Tja. Was soll ich dazu sagen?
Es muss doch für Sie eine Genugtuung sein, solche Worte zu hören.
Nein. Genugtuung ist das falsche Wort. Ich habe in den vier Jahren mit dem FC Bayern dreimal das Double aus Pokal und Meisterschaft geholt. 2003, 2005 und 2006. Und ich weiß, dass meine Arbeit und mein Einsatz für den Verein immer geschätzt wurden, auch wenn das manche in der Öffentlichkeit vielleicht anders darstellten, aus welchen Gründen auch immer.

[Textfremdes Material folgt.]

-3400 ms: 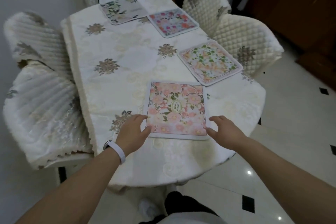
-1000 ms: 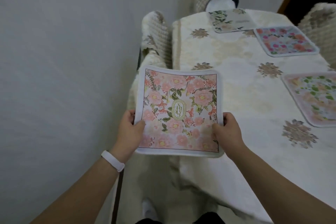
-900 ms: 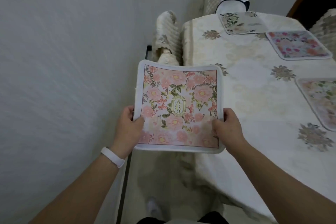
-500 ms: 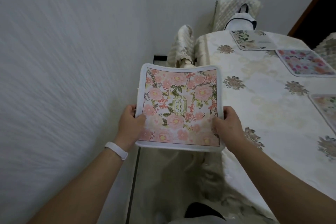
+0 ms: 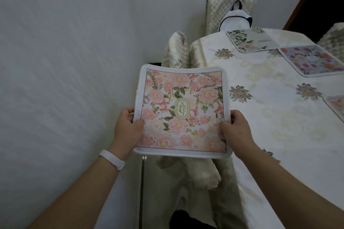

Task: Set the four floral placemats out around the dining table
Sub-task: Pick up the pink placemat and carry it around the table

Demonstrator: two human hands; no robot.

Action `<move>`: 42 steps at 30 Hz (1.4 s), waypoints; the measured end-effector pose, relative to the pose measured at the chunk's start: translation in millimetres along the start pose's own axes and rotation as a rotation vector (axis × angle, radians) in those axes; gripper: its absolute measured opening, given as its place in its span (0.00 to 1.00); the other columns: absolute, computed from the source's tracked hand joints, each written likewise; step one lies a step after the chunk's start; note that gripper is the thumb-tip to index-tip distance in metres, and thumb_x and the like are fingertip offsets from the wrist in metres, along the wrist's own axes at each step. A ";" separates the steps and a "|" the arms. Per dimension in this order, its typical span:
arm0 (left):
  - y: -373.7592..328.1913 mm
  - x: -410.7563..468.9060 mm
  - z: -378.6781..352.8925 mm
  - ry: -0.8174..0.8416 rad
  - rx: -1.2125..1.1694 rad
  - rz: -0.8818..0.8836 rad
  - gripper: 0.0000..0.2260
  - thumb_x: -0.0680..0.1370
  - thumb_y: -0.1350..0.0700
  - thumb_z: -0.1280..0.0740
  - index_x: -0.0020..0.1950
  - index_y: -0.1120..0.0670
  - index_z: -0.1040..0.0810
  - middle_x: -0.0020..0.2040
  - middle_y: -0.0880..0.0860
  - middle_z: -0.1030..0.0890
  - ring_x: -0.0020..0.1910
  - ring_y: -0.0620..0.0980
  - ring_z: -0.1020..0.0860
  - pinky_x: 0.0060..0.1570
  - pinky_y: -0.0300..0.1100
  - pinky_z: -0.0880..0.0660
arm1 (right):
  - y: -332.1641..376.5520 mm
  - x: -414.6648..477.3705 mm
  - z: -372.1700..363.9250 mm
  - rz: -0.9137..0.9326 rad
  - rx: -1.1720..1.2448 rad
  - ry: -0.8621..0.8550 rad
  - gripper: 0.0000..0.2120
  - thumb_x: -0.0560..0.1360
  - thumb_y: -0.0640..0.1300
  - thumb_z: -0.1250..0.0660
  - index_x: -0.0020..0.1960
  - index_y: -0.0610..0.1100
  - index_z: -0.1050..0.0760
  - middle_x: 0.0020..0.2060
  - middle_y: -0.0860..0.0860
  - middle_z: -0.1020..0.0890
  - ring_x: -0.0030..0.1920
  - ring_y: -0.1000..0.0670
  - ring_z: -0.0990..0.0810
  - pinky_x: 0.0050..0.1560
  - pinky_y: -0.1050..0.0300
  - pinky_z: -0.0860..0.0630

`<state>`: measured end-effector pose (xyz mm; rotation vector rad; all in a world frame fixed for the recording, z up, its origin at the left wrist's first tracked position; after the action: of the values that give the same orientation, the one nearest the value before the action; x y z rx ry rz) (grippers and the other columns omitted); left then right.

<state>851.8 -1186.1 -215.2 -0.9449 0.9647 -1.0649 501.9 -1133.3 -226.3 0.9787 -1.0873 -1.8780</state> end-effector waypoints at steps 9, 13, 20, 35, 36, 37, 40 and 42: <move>-60.1 102.9 -72.0 0.086 0.055 -0.003 0.12 0.78 0.65 0.36 0.59 0.53 0.31 0.52 0.52 0.19 0.46 0.50 0.18 0.35 0.43 0.21 | 19.6 101.2 10.5 -0.076 0.119 -0.063 0.11 0.74 0.34 0.37 0.54 0.45 0.27 0.45 0.46 0.19 0.38 0.45 0.20 0.39 0.46 0.20; -89.7 130.5 -124.9 0.183 0.063 -0.022 0.14 0.78 0.66 0.37 0.60 0.54 0.32 0.53 0.53 0.21 0.46 0.52 0.18 0.32 0.43 0.22 | 19.9 121.5 40.4 -0.102 0.182 -0.151 0.12 0.74 0.34 0.38 0.54 0.46 0.27 0.44 0.46 0.19 0.38 0.44 0.20 0.34 0.49 0.21; -133.3 181.0 -224.6 0.383 0.115 -0.123 0.14 0.77 0.64 0.35 0.60 0.52 0.32 0.51 0.54 0.18 0.45 0.54 0.17 0.32 0.46 0.21 | 0.9 142.8 98.1 -0.183 0.240 -0.367 0.11 0.75 0.36 0.38 0.54 0.47 0.28 0.46 0.51 0.20 0.42 0.50 0.19 0.32 0.58 0.23; -181.8 341.3 -389.4 0.812 0.228 -0.300 0.16 0.77 0.66 0.35 0.62 0.54 0.32 0.44 0.52 0.19 0.38 0.52 0.20 0.36 0.47 0.23 | 16.8 220.8 76.6 -0.384 0.266 -0.746 0.10 0.75 0.36 0.38 0.54 0.47 0.29 0.47 0.48 0.20 0.41 0.48 0.20 0.33 0.58 0.23; -185.4 351.6 -396.0 0.843 0.229 -0.306 0.16 0.77 0.66 0.35 0.62 0.54 0.31 0.43 0.54 0.18 0.36 0.53 0.21 0.34 0.46 0.24 | 23.3 223.7 71.2 -0.393 0.261 -0.769 0.10 0.75 0.36 0.38 0.54 0.46 0.29 0.47 0.48 0.20 0.42 0.47 0.20 0.33 0.58 0.23; -188.8 361.2 -401.8 0.869 0.226 -0.307 0.15 0.77 0.66 0.35 0.61 0.54 0.31 0.43 0.55 0.18 0.35 0.53 0.22 0.33 0.45 0.25 | 29.6 226.6 66.8 -0.401 0.255 -0.794 0.10 0.75 0.36 0.38 0.54 0.46 0.29 0.47 0.48 0.20 0.43 0.46 0.19 0.33 0.58 0.22; -198.5 381.8 -410.6 0.941 0.222 -0.317 0.14 0.77 0.65 0.36 0.61 0.54 0.31 0.43 0.55 0.18 0.34 0.52 0.22 0.32 0.44 0.26 | 48.3 231.1 57.9 -0.418 0.245 -0.867 0.09 0.75 0.36 0.38 0.53 0.47 0.29 0.46 0.49 0.20 0.45 0.45 0.19 0.35 0.56 0.22; -203.9 391.0 -414.4 0.984 0.210 -0.311 0.14 0.77 0.65 0.36 0.61 0.54 0.32 0.44 0.55 0.17 0.38 0.53 0.20 0.35 0.47 0.24 | 59.3 233.4 53.1 -0.417 0.244 -0.900 0.09 0.75 0.36 0.37 0.53 0.47 0.29 0.46 0.48 0.20 0.43 0.46 0.20 0.36 0.55 0.22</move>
<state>484.8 -1667.3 -208.1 -0.3579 1.4728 -1.9311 367.6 -1339.6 -211.1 0.4720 -1.7501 -2.6864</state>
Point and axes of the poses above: each hand's wrist, its own x-axis towards the middle knuckle, its own z-axis out of the back of the hand, y = z × x, the point moved 10 cm from there along x, towards the middle knuckle
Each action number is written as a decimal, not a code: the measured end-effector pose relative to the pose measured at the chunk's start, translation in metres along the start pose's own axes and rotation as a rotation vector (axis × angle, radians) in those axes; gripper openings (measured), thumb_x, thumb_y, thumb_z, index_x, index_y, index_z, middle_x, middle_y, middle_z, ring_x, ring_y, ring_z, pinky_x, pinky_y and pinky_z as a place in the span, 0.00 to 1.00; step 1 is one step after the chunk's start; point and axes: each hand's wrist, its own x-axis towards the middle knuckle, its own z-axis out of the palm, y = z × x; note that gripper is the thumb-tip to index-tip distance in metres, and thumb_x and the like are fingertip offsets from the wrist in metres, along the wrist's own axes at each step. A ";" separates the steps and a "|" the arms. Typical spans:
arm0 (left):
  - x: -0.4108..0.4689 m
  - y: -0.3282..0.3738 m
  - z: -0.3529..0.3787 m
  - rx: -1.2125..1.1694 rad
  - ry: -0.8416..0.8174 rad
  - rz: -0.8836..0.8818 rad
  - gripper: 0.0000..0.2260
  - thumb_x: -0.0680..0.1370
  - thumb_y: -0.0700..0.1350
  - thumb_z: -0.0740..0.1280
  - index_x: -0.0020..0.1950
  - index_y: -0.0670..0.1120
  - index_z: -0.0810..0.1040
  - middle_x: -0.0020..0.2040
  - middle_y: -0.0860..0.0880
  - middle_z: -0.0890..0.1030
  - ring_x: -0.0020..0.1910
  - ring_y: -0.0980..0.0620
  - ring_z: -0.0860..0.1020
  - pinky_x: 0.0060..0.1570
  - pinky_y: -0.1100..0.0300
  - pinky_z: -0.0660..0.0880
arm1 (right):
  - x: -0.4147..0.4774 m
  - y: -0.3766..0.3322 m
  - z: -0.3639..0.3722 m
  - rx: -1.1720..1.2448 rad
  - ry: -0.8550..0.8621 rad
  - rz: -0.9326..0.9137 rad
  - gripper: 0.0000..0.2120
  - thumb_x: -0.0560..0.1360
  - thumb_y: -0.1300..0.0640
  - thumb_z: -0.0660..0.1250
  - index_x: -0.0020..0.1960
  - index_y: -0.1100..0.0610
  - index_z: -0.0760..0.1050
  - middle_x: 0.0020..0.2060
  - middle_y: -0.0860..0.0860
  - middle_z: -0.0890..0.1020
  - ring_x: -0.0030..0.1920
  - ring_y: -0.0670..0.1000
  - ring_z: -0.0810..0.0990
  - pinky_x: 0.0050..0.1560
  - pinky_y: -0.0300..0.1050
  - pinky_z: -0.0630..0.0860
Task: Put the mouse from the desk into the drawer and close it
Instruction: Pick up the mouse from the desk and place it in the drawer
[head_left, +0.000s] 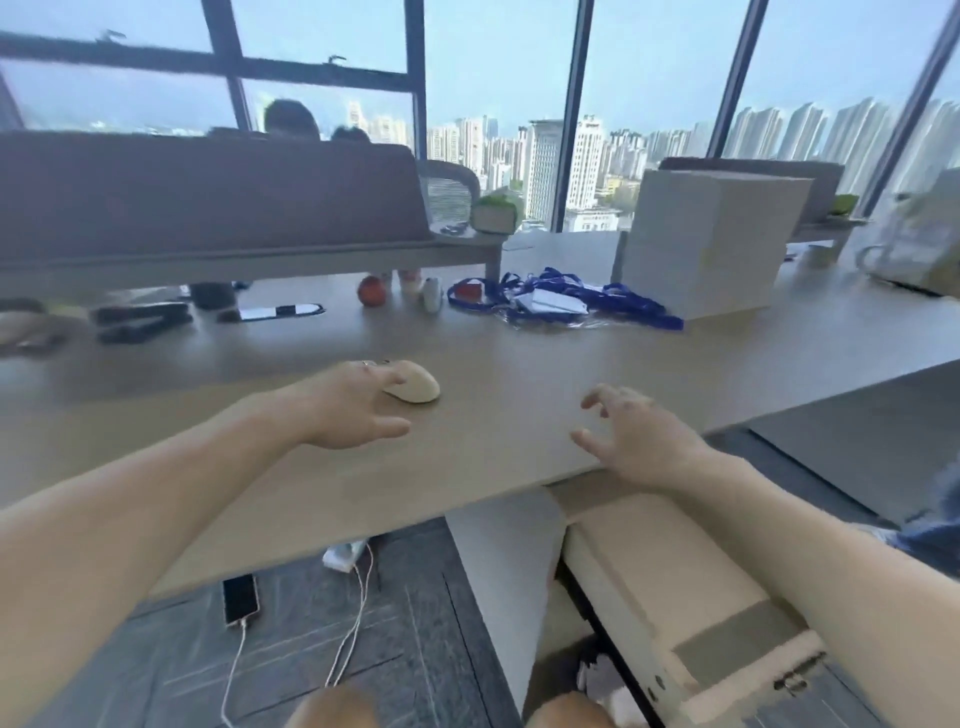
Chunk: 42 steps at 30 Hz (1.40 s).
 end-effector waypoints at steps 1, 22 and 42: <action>-0.002 -0.017 0.002 0.001 -0.018 -0.040 0.33 0.75 0.62 0.68 0.77 0.53 0.64 0.74 0.48 0.70 0.71 0.47 0.68 0.68 0.54 0.65 | 0.015 -0.020 0.005 0.000 -0.020 -0.038 0.25 0.78 0.39 0.62 0.71 0.50 0.68 0.66 0.54 0.75 0.66 0.55 0.75 0.66 0.55 0.72; 0.001 -0.127 0.086 -0.029 0.124 -0.167 0.38 0.72 0.74 0.48 0.77 0.56 0.62 0.77 0.51 0.64 0.74 0.47 0.62 0.73 0.47 0.57 | 0.191 -0.160 0.117 0.159 -0.028 -0.358 0.29 0.77 0.45 0.67 0.75 0.46 0.65 0.72 0.54 0.67 0.71 0.60 0.68 0.71 0.55 0.67; 0.036 -0.034 0.062 -0.038 0.128 0.020 0.36 0.72 0.72 0.52 0.76 0.56 0.65 0.76 0.53 0.66 0.74 0.50 0.62 0.70 0.50 0.58 | 0.122 -0.035 0.062 0.172 0.119 -0.243 0.24 0.80 0.55 0.64 0.76 0.48 0.69 0.69 0.56 0.71 0.65 0.58 0.74 0.66 0.49 0.68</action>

Sie haben einmal den schönen Satz gesagt: »Wenn ich zwei-, dreimal allein bei Uli Hoeneß im Büro gewesen wäre, dann hätte ich vielleicht unterschrieben. Deshalb bin ich gar nicht erst raufgegangen…«
Ich wollte eine unabhängige Entscheidung treffen. Uli Hoeneß ist ein Typ, der dich überzeugen kann. Das kann er einfach, das hat man auch als Spieler gemerkt, wenn er zur Mannschaft gesprochen hat. Er findet immer die richtigen Worte, ist ein emotionaler Typ, der die Leute packt. Er kümmert sich auch um das Umfeld, um die Familie oder was auch immer. Meistens erreicht er sein Ziel. Er lebt für diesen Verein, Uli Hoeneß ist der FC Bayern. Wir haben uns bei den Vertragsgesprächen natürlich unterhalten – aber nie allein, darauf habe ich geachtet.
Ist Chelsea ein einfacheres Umfeld für Sie?
Konzentrierter. Hier muss ich Fußball spielen und sonst nichts, eigentlich nicht einmal Interviews geben. Hier spricht der Trainer, sonst niemand. Der Zeitaufwand für Medienarbeit beträgt vielleicht zwanzig Prozent im Vergleich zu dem, was ich bei Bayern absolviert habe.
Wieder öffnet sich die Tür. Diesmal ist es ein etwa fünfzigjähriger Fan, Typ gemütlicher Familienvater, der offenbar über einen Überwachungsbildschirm im Barbereich gesehen hat, dass Ballack im Nebenzimmer sitzt. Wieder die obligatorische Bitte um Autogramme für die Söhne. Wie selbstverständlich unterbricht der Mann unser Gespräch. Ohne Entschuldigung. Genauso selbstverständlich steht Michael Ballack auf und schreibt. Als sich Ballack wieder setzt und fragt: »Wo waren wir stehen geblieben?«, da unterbricht der Mann erneut. Die deutschen Journalisten werden gebeten, Erinnerungsfotos mit seinem Handy zu machen – »wenn Sie bitte diesen besonderen Moment für mich festhalten würden«. Michael Ballack erhebt sich ein zweites Mal. Klaglos.
Na, ganz so ruhig ist es aber auch hier nicht, oder?
Sie sehen’s ja, es ist schon Betrieb. Aber die Fans sind sehr höflich, deshalb ist das kein Problem.
Michael Ballack, geboren am 26. September 1976 in Görlitz, gilt als einer der teuersten Fußballer der Welt. Er wechselte im Sommer 2006 von Bayern München, wo er je dreimal Pokal und Meisterschaft gewann, zum FC Chelsea. Sein Wochengehalt schätzt die englische Presse auf umgerechnet 190000 Euro. Ballack ist Kapitän der Nationalmannschaft und trägt dort – wie auch im Verein – die Rückennummer 13. Gefürchtet sind seine Kopfbälle, die den 1,89 Meter großen Mittelfeldspieler sehr torgefährlich machen. Michael Ballack ist Vater von drei Söhnen im Alter von fünf, vier und zwei Jahren, deren Namen Louis, Emilio und Jordi er auf die Zunge seiner Fußballschuhe sticken ließ.